▸ **Data extract**
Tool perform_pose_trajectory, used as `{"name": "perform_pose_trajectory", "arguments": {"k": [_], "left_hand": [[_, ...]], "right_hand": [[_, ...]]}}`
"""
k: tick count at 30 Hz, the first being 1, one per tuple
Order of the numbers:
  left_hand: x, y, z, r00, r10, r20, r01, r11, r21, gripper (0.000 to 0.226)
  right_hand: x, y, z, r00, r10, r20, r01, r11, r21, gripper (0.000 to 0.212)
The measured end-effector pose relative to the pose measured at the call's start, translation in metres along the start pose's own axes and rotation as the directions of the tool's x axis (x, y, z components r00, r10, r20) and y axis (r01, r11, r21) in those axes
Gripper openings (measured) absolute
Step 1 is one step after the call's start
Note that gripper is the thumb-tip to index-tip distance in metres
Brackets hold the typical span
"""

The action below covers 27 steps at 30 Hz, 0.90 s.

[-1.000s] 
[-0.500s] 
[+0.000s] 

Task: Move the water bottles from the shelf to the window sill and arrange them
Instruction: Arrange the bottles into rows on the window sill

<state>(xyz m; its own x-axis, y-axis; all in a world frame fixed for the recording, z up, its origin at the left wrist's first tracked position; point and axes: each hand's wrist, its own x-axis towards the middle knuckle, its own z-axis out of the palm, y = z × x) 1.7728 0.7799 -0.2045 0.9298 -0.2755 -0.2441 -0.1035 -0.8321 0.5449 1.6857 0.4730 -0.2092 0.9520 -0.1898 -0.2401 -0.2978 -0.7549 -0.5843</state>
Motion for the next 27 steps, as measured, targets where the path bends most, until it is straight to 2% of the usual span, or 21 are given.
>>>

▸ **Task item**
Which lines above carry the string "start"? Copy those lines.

▸ **Response to the exercise**
The measured end-effector pose relative to the pose measured at the call's start, translation in metres along the start pose's own axes and rotation as the directions of the tool's x axis (x, y, z components r00, r10, r20) and y axis (r01, r11, r21) in those axes
Step 1 is one step after the call's start

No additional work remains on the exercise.